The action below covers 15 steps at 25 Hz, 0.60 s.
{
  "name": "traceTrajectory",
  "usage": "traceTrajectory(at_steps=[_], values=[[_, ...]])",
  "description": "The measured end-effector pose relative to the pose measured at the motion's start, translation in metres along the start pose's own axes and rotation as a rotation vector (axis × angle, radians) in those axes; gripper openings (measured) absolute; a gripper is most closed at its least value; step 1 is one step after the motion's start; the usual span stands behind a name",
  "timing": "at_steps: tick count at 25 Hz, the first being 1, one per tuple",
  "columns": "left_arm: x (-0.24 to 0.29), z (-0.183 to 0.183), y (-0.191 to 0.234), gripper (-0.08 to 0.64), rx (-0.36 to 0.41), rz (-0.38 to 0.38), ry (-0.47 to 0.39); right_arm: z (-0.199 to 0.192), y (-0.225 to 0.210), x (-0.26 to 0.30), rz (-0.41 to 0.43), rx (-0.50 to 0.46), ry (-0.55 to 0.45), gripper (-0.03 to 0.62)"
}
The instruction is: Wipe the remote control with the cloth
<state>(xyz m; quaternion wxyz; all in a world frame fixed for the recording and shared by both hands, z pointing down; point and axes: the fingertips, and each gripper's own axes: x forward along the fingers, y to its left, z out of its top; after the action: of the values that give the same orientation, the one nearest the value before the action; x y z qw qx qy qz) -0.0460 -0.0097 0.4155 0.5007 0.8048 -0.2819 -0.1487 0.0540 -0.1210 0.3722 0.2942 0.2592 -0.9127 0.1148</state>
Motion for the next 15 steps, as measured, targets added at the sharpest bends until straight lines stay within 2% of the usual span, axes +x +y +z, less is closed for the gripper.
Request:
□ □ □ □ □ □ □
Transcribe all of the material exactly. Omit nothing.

The action below covers 15 steps at 25 Hz, 0.60 s.
{
  "name": "traceTrajectory",
  "usage": "traceTrajectory(at_steps=[_], values=[[_, ...]])",
  "description": "The measured end-effector pose relative to the pose measured at the motion's start, translation in metres along the start pose's own axes and rotation as a rotation vector (axis × angle, radians) in those axes; gripper openings (measured) absolute; a gripper is most closed at its least value; step 1 is one step after the motion's start; the usual span stands behind a name",
  "timing": "at_steps: tick count at 25 Hz, the first being 1, one per tuple",
  "columns": "left_arm: x (-0.24 to 0.29), z (-0.183 to 0.183), y (-0.191 to 0.234), gripper (-0.08 to 0.64), rx (-0.36 to 0.41), rz (-0.38 to 0.38), ry (-0.47 to 0.39); right_arm: z (-0.199 to 0.192), y (-0.225 to 0.210), x (-0.26 to 0.30), rz (-0.41 to 0.43), rx (-0.50 to 0.46), ry (-0.55 to 0.45), gripper (-0.03 to 0.62)"
}
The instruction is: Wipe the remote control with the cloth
<state>(xyz m; quaternion wxyz; all in a world frame fixed for the recording and shared by both hands, z pointing down; point and axes: the fingertips, and each gripper's own axes: x forward along the fingers, y to its left, z out of its top; after the action: of the values that give the same orientation, the one nearest the value before the action; x y z qw qx qy qz) -0.0460 -0.0097 0.4155 0.5007 0.8048 -0.2819 -0.1487 0.0540 -0.1210 0.3722 0.2942 0.2592 -0.9127 0.1148</state>
Motion for the next 15 steps, as measured, targets added at the sharpest bends until straight lines stay within 2% of the usual span, axes +x +y +z, less is closed for the gripper.
Request:

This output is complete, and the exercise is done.